Und jetzt? Wie vorbereiten? Was muss ich können?

Erst einmal Druck aufbauen und möglichst vielen Menschen davon erzählen – das macht das Kneifen später verdammt schwer. Und dann:

  1. Laufen, Ausdauer trainieren. Darin bin ich gut – ich kann lange laufen, nur nicht schnell.
  2. Kraft aufbauen und beweglich sein – mehr Pilates!
  3. Und ganz wichtig: Nur nicht nervös werden, ruhig bleiben – also ab ins Yoga.

Mein Trainingsplan war geboren: Drei Baustellen – drei Methoden, diese zu bearbeiten.

Laufen

Zweimal in der Woche Joggen. Zusammen mit meinem Mann. Zu zweit trainiert es sich leichter, selbst wenn ich mal keine Lust habe. Das Wundersame am Laufen ist, dass es sich meist nach 15 Minuten richtig gut und danach grandios anfühlt. Noch dazu stärkt Laufen in der Natur enorm die Abwehrkräfte. Das ist nicht verkehrt, wenn man egal bei welchem Wetter 8 km komplett durchnässt und verdreckt quer durchs Feld läuft oder robbt.

Kraft und Beweglichkeit aufbauen

Zweimal in der Woche Pilatestraining- 60 min und mein Körper ist von Kopf bis Zeh trainiert. Das ist effektiv und effektiv ist gut. Die Hindernisse sind nicht ohne. Dank Push-ups (Liegestütz, nicht BH!) und Planke kann ich mich hoch drücken oder ziehen, z.B. einen 3,5-Meter-Strohballenturm.
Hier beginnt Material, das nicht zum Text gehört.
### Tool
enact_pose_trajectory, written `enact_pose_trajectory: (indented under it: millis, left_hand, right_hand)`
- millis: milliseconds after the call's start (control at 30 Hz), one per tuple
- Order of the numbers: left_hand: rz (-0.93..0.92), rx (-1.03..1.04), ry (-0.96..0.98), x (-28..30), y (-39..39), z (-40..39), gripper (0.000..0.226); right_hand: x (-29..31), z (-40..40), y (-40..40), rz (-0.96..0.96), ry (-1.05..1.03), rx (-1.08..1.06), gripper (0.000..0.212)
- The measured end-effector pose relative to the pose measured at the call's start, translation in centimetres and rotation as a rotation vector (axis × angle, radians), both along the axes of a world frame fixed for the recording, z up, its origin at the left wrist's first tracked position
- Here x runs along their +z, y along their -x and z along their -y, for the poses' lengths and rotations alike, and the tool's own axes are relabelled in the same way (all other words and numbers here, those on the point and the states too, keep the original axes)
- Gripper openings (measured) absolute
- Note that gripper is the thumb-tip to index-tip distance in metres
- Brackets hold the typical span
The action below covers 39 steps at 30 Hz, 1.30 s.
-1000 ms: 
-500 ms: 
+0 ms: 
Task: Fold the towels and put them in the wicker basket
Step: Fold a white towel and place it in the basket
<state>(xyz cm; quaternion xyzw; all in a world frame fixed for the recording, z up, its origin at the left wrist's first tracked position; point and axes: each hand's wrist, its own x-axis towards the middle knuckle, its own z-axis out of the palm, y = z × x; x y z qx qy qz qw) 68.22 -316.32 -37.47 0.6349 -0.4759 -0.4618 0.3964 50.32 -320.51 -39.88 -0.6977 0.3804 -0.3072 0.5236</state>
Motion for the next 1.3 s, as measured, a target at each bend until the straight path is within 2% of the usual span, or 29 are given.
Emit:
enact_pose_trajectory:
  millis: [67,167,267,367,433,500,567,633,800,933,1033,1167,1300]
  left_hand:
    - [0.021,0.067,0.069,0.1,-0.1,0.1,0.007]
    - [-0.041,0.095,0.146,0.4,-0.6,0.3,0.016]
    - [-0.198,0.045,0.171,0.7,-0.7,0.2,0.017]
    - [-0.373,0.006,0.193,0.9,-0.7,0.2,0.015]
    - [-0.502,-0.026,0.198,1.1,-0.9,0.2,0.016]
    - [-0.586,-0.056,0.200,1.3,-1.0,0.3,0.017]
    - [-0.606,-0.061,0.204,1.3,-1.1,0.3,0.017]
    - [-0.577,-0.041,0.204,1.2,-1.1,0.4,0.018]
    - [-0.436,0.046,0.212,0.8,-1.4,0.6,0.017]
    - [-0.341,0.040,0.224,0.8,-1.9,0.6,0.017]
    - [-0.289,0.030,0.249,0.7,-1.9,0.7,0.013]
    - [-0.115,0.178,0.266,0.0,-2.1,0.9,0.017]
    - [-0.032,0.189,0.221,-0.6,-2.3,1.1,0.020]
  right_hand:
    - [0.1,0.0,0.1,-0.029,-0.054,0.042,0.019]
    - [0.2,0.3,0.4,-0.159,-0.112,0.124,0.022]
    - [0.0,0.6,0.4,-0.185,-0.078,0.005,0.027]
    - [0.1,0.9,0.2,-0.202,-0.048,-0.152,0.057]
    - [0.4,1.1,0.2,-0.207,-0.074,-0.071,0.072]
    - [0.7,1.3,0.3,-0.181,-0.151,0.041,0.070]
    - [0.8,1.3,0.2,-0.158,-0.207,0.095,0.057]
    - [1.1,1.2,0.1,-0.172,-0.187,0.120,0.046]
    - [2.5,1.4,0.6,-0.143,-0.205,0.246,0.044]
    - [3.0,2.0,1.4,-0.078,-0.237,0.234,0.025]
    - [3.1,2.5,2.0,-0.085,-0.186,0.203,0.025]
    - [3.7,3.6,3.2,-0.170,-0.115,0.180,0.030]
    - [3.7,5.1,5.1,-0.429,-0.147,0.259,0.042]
Ich bin beweglich genug, um mein Bein an meinem Gesicht vorbei über die Containerwand zu schwingen, habe genug Körperspannung, um schnell und konzentriert ohne Stolpern über den Berg Autoreifen zu balancieren. Ich robbte, ich zog, rutschte, kletterte, krabbelte – es ist erstaunlich, wieviel Kraft ich aus meiner Körpermitte ziehen konnte und mit wieviel Kontrolle und Konzentration ich die Hindernisse überwand. Dachte ich vor dem Lauf, die Hindernisse sind das Schlimmste, erwartete ich nun jedes einzelne mit Spannung und Freude.

Ruhe bewahren

Als Kopfmensch bin ich in der Lage mir unzählige Szenarien auszumalen und mich richtig schön in nervöse Fahrt zu bringen. Wie kann ich es also schaffen, mein Kopfkino auszuschalten, um nicht schon vor dem Startschuss mit über 200 Puls umzufallen? Ich gebe zu, ich habe etwas gebraucht, um mit Yoga warm zu werden. Das lange Stillsitzen und Atmen hat mich am Anfang extrem irritiert – und war so furchtbar unbequem… Mittlerweile schätze ich es sehr. Ich habe gelernt meine Gedanken ziehen zu lassen und mich nur auf meine Atmung und meinen Körper im Hier und Jetzt zu konzentrieren. Fühlte ich mich zu Beginn verknotet oder ungelenk in den Asanas (Yoga-Positionen), eröffnete mir eine bewusste Atmung ungeahnte Flexibilität. Einatmen, ausatmen. Eins nach dem anderen. Hindernis für Hindernis. So stand ich tatsächlich sehr entspannt am Start.

Fazit

Die Frage ist, ob ich den Baustellen in meinem Leben nicht auch so entgegen treten kann? Ich denke, eine Übertragung macht durchaus Sinn: Mit einem ruhigen (manchmal langem) Atem, innerer Stärke und einer Prise Gelassenheit lassen sich Hindernisse doch viel leichter überwinden. Für mich also mein perfekter Trainingsplan. Und am Ende bin ich mit meinem Mann als Paar 17 von 70 ins Ziel gelaufen – so sehr im Glückstaumel, dass die paar Blessuren nicht der Rede wert waren.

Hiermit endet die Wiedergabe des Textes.